Субтильный товарищ подозрительной наружности, в очках с непомерными диоптриями и кривозубой улыбкой на потрясающе ассиметричном лице материализовался на моём жизненном пути, когда я, счастливая и довольная, бодрым шагом направлялась к выходу из родного учебного заведения. Он вынырнул из-за угла, которыми так богато фойе нашего факультета, и, уставившись на меня взглядом, полным неподдельного восхищения, стал тараторить что-то насчёт того, как сильно он восхищён мною самой, а также моими глубокими познаниями в области судебной медицины.
Где-то к середине его эмоционального монолога я даже поняла, о чём он, собственно, говорит. Вспомнила, как полчаса назад в красках и лицах расписывала однокурснице процесс вскрытия трупа обыкновенного, криминального. Ужаснулась. Устыдилась. Ответила, что польщена его вниманием к своей скромной персоне, но, знаете ли, очень тороплюсь и совсем не могу сейчас ни с кем разговаривать, так что спасибо, конечно, на добром слове и до свидания.
Согласно моей личной статистике, звонки с засекреченных номеров в девяноста девяти случаях из ста сулят приключения. Поэтому я всегда, абсолютно всегда на них отвечаю. Вот и в этот раз, завидев на дисплее телефона уведомление о том, что номер жаждущего пообщаться со мной абонента упорно не определяется, я мечтательно улыбнулась и нажала зелёную кнопку.
Ой, зря! Потому что обладателем засекреченного номера и подозрительно знакомого голоса оказался вчерашний почитатель моих научных интересов. Представившись Николаем и напомнив мне обстоятельства нашего знакомства, этот прекрасный человек заявил, что тоже увлекается судебной медициной. А ещё компьютерами и взрывотехникой.
- Так что, если хочешь, могу для тебя что-нибудь взорвать!
Нет, я конечно, люблю оригинальные подарки. И чем оригинальнее – тем лучше. Но взрывы… о нет, это не по моей части.
- Вообще-то, я предпочитаю менее разрушительные способы проявления симпатии, - попыталась я донести эту мысль до Николая.
Тот, однако, расценил мои слова как личное оскорбление и с совершенно серьёзным возмущением в голосе вопросил:
- То есть, ты мне не веришь? Не веришь, что я могу что-то взорвать, да?
Пришлось заверить его в том, что верю. Просто не люблю бессмысленный вандализм. И навязчивых людей. И вообще, мне сейчас не до светской болтовни. Да, опять. И нет, перезванивать мне «как-нибудь потом» не надо. Я ведь уже сказала, что не люблю навязчивых людей!
Лишь дав отбой, я поняла, что так и не поинтересовалась у Николая, где он откопал мой номер. Николай, видимо, тоже что-то понял и на следующий день позвонил вновь. Теперь уже с нормального, но незнакомого номера. В надежде на то, что это всё-таки не он, я ответила. Услышала знакомый голос и нажала отбой. И так – восемь раз к ряду.
Когда вслед за первыми восемью последовал и девятый звонок, я поняла, что пора переходить к радикальным мерам коммуникации, и с чистой совестью передала телефон своему знакомому, с которым мы в тот момент как раз ужинали в дипломатическом клубе.
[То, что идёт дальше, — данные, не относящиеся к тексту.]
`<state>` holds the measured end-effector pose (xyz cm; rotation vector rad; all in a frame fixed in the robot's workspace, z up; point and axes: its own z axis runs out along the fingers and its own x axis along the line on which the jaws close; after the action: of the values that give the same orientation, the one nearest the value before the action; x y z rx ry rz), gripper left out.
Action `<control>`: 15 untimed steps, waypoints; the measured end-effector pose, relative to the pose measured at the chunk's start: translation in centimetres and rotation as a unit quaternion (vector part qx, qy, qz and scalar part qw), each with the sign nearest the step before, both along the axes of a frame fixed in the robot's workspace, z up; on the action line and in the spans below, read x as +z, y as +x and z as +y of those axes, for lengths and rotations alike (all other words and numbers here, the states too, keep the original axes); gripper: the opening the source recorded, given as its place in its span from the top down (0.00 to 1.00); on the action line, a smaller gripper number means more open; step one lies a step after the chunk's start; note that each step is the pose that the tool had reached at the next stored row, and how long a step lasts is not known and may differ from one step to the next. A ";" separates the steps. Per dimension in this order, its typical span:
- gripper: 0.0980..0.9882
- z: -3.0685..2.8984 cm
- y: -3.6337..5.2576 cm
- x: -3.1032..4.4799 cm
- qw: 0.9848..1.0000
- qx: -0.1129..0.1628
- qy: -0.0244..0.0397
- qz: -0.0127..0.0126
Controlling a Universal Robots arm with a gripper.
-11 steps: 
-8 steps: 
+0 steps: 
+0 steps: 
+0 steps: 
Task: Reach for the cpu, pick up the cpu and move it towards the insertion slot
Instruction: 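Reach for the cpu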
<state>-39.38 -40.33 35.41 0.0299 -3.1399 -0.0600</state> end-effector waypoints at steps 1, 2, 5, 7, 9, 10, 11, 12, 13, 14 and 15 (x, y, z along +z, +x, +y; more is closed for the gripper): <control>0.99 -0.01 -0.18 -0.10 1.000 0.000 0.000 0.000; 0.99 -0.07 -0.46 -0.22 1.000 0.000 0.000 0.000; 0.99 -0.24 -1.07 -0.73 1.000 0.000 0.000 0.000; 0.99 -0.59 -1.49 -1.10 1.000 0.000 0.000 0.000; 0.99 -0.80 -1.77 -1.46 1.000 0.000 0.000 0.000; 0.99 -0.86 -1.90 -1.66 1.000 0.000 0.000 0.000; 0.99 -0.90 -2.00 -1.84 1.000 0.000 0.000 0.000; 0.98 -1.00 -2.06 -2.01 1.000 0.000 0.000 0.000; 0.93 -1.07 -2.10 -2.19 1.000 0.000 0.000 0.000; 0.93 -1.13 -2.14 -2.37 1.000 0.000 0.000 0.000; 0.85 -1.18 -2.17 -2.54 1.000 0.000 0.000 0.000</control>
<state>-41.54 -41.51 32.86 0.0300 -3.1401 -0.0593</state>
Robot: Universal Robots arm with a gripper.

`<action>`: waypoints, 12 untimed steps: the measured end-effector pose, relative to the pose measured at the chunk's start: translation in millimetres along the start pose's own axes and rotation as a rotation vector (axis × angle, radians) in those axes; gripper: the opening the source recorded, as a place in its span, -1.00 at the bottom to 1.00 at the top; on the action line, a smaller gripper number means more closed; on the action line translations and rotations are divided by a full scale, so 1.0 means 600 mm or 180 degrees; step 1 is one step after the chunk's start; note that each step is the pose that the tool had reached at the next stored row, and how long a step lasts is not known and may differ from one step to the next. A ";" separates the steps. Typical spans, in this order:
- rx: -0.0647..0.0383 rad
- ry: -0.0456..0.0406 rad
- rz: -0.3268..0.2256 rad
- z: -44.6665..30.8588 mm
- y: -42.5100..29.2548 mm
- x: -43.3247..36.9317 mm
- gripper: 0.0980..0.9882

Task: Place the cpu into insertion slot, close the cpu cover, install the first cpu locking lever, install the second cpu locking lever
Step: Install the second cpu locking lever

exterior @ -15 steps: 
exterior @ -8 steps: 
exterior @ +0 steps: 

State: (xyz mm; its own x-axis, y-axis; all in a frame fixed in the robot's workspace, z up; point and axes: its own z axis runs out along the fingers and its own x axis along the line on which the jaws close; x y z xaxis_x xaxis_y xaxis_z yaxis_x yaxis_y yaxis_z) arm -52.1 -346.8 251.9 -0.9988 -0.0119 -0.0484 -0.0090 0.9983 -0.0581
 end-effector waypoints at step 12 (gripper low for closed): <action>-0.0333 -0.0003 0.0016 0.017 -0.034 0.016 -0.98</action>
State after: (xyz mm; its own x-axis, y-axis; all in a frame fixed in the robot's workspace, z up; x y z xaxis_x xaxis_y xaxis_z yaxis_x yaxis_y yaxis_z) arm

Знакомый всё понял и поставленным голосом страшного человека поприветствовал Николая от имени родного ведомства.
Николай почему-то тут же положил трубку и больше уже не звонил. Зато стал писать мне эсэмэски. Сначала – просто вопросительные. Затем - требовательные. Чуть позже – угрожающие. Потом – снова вопросительные. И многообещающее «я приду за тобой» на десерт.
Своё неуёмное желание пообщаться со мной Николай растерял лишь на вторые сутки безуспешных попыток до меня докричаться. Тогда же этот гений мысли осознал, что я бесчувственное бревно, предатель и вообще злодейка.
Сообщив мне посредством очередного послания о своих выводах на мой счёт, он, наконец, умолк.
А я только усмехнулась и пообещала себе на будущее быть поосторожнее с мечтами о маньяках. Или хотя бы поконкретнее в своих требованиях к ним.